═══ Exercise input ═══

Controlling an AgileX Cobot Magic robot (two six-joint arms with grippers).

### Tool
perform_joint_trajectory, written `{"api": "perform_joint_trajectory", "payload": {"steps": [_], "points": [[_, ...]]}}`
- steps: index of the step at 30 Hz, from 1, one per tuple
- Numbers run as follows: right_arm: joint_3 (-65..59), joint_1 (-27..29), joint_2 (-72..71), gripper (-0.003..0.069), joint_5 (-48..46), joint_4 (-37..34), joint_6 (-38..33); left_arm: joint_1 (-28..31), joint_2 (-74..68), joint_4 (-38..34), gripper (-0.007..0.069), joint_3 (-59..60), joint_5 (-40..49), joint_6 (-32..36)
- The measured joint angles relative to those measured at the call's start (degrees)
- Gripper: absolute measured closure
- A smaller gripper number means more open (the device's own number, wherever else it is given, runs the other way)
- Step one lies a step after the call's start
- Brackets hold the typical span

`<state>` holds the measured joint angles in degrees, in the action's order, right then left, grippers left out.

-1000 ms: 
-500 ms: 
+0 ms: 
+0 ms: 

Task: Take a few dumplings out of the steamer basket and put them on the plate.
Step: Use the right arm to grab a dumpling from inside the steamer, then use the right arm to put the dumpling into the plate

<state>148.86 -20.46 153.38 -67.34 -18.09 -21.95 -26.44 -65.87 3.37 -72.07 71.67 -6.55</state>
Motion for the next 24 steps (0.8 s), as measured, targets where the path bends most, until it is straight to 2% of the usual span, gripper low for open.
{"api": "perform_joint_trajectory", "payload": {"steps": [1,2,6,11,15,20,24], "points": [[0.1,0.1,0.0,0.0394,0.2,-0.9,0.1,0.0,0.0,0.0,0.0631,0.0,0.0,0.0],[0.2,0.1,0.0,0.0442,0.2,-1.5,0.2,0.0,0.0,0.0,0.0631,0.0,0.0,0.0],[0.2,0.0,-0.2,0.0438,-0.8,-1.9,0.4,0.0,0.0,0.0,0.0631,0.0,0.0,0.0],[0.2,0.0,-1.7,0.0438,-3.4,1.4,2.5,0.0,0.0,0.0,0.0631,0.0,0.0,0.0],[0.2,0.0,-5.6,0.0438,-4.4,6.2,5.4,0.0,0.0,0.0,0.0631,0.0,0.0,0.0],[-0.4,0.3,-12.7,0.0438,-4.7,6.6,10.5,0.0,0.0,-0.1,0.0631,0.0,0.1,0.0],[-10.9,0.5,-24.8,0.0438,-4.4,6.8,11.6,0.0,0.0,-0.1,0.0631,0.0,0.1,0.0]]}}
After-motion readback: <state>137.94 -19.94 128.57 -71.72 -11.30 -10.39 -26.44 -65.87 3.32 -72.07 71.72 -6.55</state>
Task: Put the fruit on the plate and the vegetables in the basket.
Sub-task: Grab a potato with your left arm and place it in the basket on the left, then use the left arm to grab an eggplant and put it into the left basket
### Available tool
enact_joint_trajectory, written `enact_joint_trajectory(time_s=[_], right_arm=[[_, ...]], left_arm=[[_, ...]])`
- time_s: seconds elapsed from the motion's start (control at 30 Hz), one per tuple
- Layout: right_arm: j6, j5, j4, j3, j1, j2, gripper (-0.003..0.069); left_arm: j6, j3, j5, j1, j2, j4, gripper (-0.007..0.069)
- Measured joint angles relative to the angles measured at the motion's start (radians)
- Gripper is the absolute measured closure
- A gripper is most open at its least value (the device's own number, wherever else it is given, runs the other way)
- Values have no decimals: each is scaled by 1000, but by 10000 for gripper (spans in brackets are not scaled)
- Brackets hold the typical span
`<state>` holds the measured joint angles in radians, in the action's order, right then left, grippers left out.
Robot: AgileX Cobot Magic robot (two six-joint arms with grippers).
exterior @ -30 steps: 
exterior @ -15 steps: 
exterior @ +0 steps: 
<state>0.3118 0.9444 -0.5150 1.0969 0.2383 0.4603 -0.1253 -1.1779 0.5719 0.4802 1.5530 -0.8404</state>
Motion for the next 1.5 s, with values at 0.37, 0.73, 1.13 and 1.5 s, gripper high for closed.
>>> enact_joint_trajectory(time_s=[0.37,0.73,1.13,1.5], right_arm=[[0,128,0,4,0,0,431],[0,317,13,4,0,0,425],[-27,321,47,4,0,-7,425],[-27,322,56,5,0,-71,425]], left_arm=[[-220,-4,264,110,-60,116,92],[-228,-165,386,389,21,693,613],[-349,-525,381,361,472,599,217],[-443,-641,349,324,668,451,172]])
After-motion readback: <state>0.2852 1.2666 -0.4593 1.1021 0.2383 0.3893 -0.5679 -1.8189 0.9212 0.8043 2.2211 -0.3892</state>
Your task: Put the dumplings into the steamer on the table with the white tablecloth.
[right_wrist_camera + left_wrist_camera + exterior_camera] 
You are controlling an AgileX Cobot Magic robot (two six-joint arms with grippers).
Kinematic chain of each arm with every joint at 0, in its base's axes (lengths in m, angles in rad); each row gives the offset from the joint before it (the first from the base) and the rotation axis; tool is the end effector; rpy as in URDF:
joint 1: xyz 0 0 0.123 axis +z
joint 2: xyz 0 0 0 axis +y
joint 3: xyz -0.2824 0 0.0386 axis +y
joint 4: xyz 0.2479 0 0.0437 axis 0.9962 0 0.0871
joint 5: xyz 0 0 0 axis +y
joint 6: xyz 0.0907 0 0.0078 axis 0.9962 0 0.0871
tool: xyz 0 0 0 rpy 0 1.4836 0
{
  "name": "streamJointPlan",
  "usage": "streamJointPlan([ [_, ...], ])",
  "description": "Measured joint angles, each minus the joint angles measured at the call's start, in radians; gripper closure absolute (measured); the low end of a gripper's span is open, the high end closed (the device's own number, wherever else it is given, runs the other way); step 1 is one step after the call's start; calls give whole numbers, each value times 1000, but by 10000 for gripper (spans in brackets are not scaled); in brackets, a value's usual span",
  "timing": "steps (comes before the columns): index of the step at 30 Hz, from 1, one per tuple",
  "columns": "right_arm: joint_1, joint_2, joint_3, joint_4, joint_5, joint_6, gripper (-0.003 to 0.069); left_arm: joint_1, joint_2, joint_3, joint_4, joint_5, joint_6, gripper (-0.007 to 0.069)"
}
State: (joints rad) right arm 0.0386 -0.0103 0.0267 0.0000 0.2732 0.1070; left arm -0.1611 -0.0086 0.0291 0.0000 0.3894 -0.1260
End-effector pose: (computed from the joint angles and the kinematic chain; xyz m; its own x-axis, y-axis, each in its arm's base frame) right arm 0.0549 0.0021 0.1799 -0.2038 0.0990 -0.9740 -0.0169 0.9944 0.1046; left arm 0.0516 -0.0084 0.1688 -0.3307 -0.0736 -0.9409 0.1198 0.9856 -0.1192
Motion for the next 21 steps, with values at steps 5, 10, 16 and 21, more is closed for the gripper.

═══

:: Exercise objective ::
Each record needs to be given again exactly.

:: Solved problem ::
Controlling an AgileX Cobot Magic robot (two six-joint arms with grippers).

### Tool
perform_joint_trajectory, written `{"api": "perform_joint_trajectory", "payload": {"steps": [_], "points": [[_, ...]]}}`
- steps: index of the step at 30 Hz, from 1, one per tuple
- Numbers run as follows: right_arm: joint_3 (-65..59), joint_1 (-27..29), joint_2 (-72..71), gripper (-0.003..0.069), joint_5 (-48..46), joint_4 (-37..34), joint_6 (-38..33); left_arm: joint_1 (-28..31), joint_2 (-74..68), joint_4 (-38..34), gripper (-0.007..0.069), joint_3 (-59..60), joint_5 (-40..49), joint_6 (-32..36)
- The measured joint angles relative to those measured at the call's start (degrees)
- Gripper: absolute measured closure
- A smaller gripper number means more open (the device's own number, wherever else it is given, runs the other way)
- Step one lies a step after the call's start
- Brackets hold the typical span

`<state>` holds the measured joint angles in degrees, in the action's order, right then left, grippers left out.

-1000 ms: 
-500 ms: 
+0 ms: 
+0 ms: 

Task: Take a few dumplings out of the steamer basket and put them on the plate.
Step: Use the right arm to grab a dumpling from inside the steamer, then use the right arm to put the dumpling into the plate

<state>148.86 -20.46 153.38 -67.34 -18.09 -21.95 -26.44 -65.87 3.37 -72.07 71.67 -6.55</state>
Motion for the next 24 steps (0.8 s), as measured, targets where the path bends most, until it is straight to 2% of the usual span, gripper low for open.
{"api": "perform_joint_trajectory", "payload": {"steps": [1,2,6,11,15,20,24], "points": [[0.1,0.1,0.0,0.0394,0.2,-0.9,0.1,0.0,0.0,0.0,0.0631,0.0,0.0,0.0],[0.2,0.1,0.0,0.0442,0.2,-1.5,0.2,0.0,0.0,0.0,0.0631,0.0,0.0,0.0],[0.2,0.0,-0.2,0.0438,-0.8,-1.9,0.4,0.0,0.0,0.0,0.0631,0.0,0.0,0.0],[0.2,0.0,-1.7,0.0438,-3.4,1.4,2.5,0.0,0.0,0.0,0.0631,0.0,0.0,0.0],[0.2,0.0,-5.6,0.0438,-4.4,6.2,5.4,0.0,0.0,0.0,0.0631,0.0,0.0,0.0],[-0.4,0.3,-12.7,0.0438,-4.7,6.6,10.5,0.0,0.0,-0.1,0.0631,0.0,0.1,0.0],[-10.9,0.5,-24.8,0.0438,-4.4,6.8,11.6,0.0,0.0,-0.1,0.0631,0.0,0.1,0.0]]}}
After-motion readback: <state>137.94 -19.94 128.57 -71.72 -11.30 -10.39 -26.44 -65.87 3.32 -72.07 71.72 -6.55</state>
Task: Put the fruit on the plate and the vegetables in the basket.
Sub-task: Grab a potato with your left arm and place it in the basket on the left, then use the left arm to grab an eggplant and put it into the left basket
### Available tool
enact_joint_trajectory, written `enact_joint_trajectory(time_s=[_], right_arm=[[_, ...]], left_arm=[[_, ...]])`
- time_s: seconds elapsed from the motion's start (control at 30 Hz), one per tuple
- Layout: right_arm: j6, j5, j4, j3, j1, j2, gripper (-0.003..0.069); left_arm: j6, j3, j5, j1, j2, j4, gripper (-0.007..0.069)
- Measured joint angles relative to the angles measured at the motion's start (radians)
- Gripper is the absolute measured closure
- A gripper is most open at its least value (the device's own number, wherever else it is given, runs the other way)
- Values have no decimals: each is scaled by 1000, but by 10000 for gripper (spans in brackets are not scaled)
- Brackets hold the typical span
`<state>` holds the measured joint angles in radians, in the action's order, right then left, grippers left out.
Robot: AgileX Cobot Magic robot (two six-joint arms with grippers).
exterior @ -30 steps: 
exterior @ -15 steps: 
exterior @ +0 steps: 
<state>0.3118 0.9444 -0.5150 1.0969 0.2383 0.4603 -0.1253 -1.1779 0.5719 0.4802 1.5530 -0.8404</state>
Motion for the next 1.5 s, with values at 0.37, 0.73, 1.13 and 1.5 s, gripper high for closed.
>>> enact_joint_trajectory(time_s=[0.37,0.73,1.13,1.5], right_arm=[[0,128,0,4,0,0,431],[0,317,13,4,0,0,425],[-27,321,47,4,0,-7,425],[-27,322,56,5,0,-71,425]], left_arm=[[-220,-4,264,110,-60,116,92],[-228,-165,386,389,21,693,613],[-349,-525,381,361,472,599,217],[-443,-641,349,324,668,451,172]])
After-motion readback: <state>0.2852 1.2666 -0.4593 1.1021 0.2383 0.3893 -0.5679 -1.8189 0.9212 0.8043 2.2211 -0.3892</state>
Your task: Put the dumplings into the steamer on the table with the white tablecloth.
[right_wrist_camera + left_wrist_camera + exterior_camera] 
You are controlling an AgileX Cobot Magic robot (two six-joint arms with grippers).
Kinematic chain of each arm with every joint at 0, in its base's axes (lengths in m, angles in rad); each row gives the offset from the joint before it (the first from the base) and the rotation axis; tool is the end effector; rpy as in URDF:
joint 1: xyz 0 0 0.123 axis +z
joint 2: xyz 0 0 0 axis +y
joint 3: xyz -0.2824 0 0.0386 axis +y
joint 4: xyz 0.2479 0 0.0437 axis 0.9962 0 0.0871
joint 5: xyz 0 0 0 axis +y
joint 6: xyz 0.0907 0 0.0078 axis 0.9962 0 0.0871
tool: xyz 0 0 0 rpy 0 1.4836 0
{
  "name": "streamJointPlan",
  "usage": "streamJointPlan([ [_, ...], ])",
  "description": "Measured joint angles, each minus the joint angles measured at the call's start, in radians; gripper closure absolute (measured); the low end of a gripper's span is open, the high end closed (the device's own number, wherever else it is given, runs the other way); step 1 is one step after the call's start; calls give whole numbers, each value times 1000, but by 10000 for gripper (spans in brackets are not scaled); in brackets, a value's usual span",
  "timing": "steps (comes before the columns): index of the step at 30 Hz, from 1, one per tuple",
  "columns": "right_arm: joint_1, joint_2, joint_3, joint_4, joint_5, joint_6, gripper (-0.003 to 0.069); left_arm: joint_1, joint_2, joint_3, joint_4, joint_5, joint_6, gripper (-0.007 to 0.069)"
}
State: (joints rad) right arm 0.0386 -0.0103 0.0267 0.0000 0.2732 0.1070; left arm -0.1611 -0.0086 0.0291 0.0000 0.3894 -0.1260
End-effector pose: (computed from the joint angles and the kinematic chain; xyz m; its own x-axis, y-axis, each in its arm's base frame) right arm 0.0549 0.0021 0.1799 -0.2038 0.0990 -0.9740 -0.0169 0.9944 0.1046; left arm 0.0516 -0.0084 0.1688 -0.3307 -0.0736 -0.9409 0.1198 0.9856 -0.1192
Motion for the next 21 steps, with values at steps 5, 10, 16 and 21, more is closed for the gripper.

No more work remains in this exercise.